Hey, remember Reading Rainbow?
Of course you do. Everyone does.
I was a voracious reader as a kid. All the time. Anything I could get my hands on. I was the kid who’d sneak books off of the classroom cart to read during class, hidden under the lip of my desk. I’d spend hours at the library after school, working my way through the genre fiction section, seasoned with interesting bits of nonfiction.
Once on vacation my mom made sure the only book in the car was War and Peace, just because she wanted to see if I’d read it.
At twelve I didn’t like it, but what was I going to do? Not read?
I also watched a lot of PBS. I have vague memories of the Electric Company, Fawlty Towers, and literally sneaking out after my bed-time to watch Doctor Who with my parents from behind the couch.
Reading-frickin’-Rainbow
I also watched a ton of Reading Rainbow. A show about books, right?
LeVar Burton wasn’t the reason I read, but he gave me the positive reinforcement to continue. And the theme song – who doesn’t remember the theme song? An ode to escapism for a kid with a maybe not-so-always-great life. Books kept me going all the way through high-school, and they’re still the entertainment option I reach for when I have the time for leisure.
More importantly, for an author, they’re a recharge of our word-banks. They get us outside our own creative schema, so we don’t forget to innovate our use of language.
Reading Rainbow was canceled in 2006
Yeah, I didn’t know it was still on either, still hosted by LeVar Burton, but there you have it. Has anything taken up the mantle of championing child literacy? I don’t know. I hope so. Books are constantly facing competition from other entertainment sources, and since I’m a writer, that means a shrinking market. More importantly, I don’t want to live in a world without readers.
In 2012 Burton released a Reading Rainbow iPod app. It’s apparently the most popular educational app, which is good news.

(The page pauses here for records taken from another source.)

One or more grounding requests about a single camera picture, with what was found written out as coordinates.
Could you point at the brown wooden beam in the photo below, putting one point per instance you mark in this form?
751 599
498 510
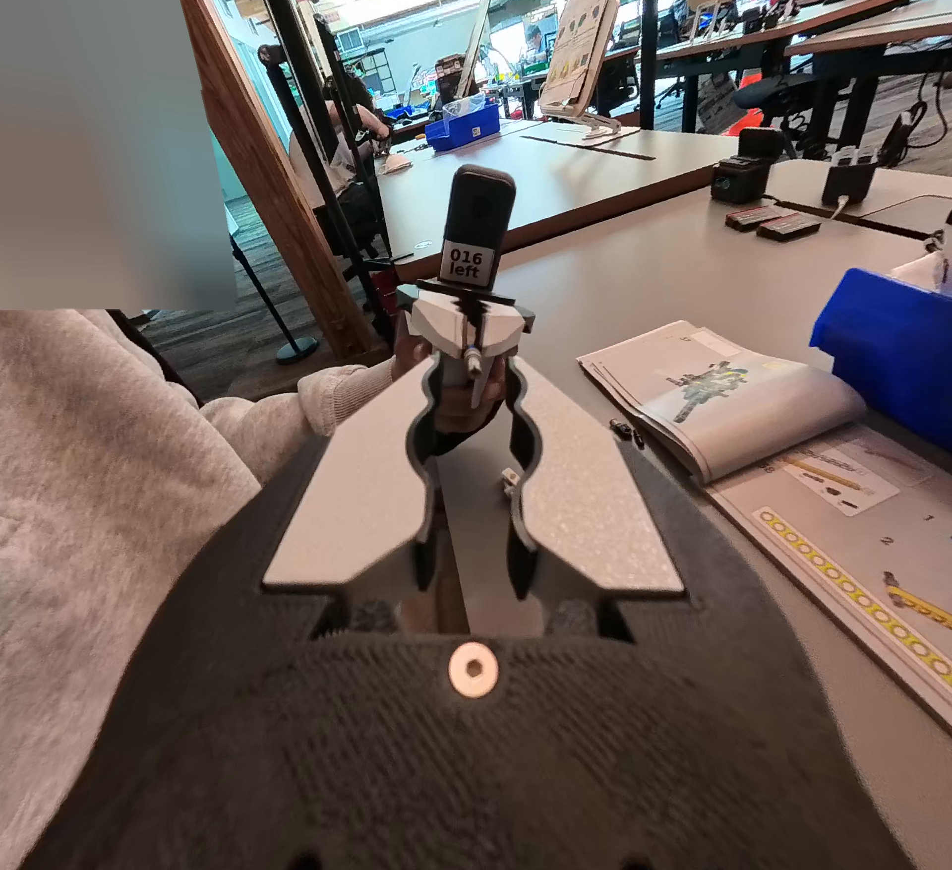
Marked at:
260 163

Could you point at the black metal pole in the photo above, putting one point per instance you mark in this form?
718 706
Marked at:
297 66
651 22

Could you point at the blue grey lego pin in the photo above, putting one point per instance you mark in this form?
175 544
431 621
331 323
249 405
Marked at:
468 358

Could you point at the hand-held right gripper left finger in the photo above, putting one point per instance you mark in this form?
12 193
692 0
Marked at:
357 505

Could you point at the black charging dock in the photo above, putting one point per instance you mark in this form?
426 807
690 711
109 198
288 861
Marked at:
851 182

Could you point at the black stanchion post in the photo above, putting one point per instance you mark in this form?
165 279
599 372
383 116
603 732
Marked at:
296 349

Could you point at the person's left forearm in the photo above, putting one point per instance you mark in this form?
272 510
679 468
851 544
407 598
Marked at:
327 401

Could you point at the white crumpled bag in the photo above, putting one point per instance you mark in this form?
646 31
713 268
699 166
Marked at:
926 271

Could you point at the open lego instruction booklet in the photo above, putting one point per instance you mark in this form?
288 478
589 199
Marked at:
744 401

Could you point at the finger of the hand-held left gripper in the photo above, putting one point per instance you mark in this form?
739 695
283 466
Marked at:
502 330
439 319

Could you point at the black lego pin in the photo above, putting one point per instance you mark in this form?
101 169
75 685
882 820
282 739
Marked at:
626 432

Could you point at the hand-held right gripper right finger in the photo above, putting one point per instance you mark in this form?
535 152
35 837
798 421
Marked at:
587 505

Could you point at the thin wooden stand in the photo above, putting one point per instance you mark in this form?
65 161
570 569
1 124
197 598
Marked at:
476 44

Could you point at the black battery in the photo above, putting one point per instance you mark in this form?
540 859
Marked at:
788 226
751 218

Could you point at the large blue plastic bin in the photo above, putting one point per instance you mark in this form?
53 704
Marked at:
892 349

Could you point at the wooden poster stand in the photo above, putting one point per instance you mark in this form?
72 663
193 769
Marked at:
587 29

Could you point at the person's grey sweater torso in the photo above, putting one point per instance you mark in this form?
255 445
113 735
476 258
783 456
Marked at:
97 513

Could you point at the blue bin with clear bag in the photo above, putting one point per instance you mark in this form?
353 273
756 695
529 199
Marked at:
465 130

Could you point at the beige pouch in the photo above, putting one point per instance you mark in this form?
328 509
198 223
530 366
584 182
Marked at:
394 165

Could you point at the white lego piece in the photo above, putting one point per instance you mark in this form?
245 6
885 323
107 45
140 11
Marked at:
510 483

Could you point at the black-legged desk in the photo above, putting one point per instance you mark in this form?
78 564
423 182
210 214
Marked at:
855 18

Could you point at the black charging case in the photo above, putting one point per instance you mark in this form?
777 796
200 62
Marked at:
744 174

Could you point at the person's left hand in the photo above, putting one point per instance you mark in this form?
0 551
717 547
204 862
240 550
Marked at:
416 356

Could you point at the black office chair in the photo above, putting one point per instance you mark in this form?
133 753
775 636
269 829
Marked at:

Support the Reading Rainbow Kickstarter
Today, March 28, 2014, LeVar Burton set up a kickstarter campaign to fund a new version of the show, a web-series that would also “bring Reading Rainbow’s unlimited library of interactive books and video field trips to kids everywhere and help classrooms most in need.” Free materials for classrooms, and accessibility for any child with internet access – which in the industrialized world is pretty much all of them.
I support this endeavor. So should you.
Kids need Reading Rainbow.
The kickstarter was at $35k when I noticed it, and in the hour since has almost doubled. It’s popular. But the funding goal is a cool million, so they could use your support. I’ll kick them what I can, and urge you to do the same, if you’re invested in the slightest in a future literate population.